**YOUR ASSIGNMENT**
Filter the data below, keeping only lines that contain "give".

══ TASK INPUTS ══

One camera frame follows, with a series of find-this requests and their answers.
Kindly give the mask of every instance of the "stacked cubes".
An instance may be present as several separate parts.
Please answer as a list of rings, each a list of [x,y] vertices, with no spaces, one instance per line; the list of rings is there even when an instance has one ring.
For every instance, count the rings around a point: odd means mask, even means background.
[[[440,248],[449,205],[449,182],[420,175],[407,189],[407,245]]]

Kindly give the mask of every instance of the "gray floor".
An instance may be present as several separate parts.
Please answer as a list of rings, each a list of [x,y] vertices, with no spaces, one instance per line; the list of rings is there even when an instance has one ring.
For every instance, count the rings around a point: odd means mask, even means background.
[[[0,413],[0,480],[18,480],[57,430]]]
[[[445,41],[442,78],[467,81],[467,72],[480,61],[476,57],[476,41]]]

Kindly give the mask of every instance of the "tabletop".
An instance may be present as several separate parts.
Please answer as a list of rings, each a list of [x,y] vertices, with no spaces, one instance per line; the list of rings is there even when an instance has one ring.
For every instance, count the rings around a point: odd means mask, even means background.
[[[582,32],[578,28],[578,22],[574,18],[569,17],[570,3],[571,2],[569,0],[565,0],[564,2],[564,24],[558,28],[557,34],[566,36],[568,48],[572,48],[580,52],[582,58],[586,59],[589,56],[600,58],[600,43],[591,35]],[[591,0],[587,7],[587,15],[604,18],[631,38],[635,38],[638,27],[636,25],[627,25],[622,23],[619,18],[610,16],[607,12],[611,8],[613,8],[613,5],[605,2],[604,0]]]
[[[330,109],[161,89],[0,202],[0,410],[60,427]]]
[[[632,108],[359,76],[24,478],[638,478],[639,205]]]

═══

**RESULT BELOW**
Kindly give the mask of every instance of the "stacked cubes".
Kindly give the mask of every instance of the "gray floor".
Kindly give the mask of every instance of the "tabletop".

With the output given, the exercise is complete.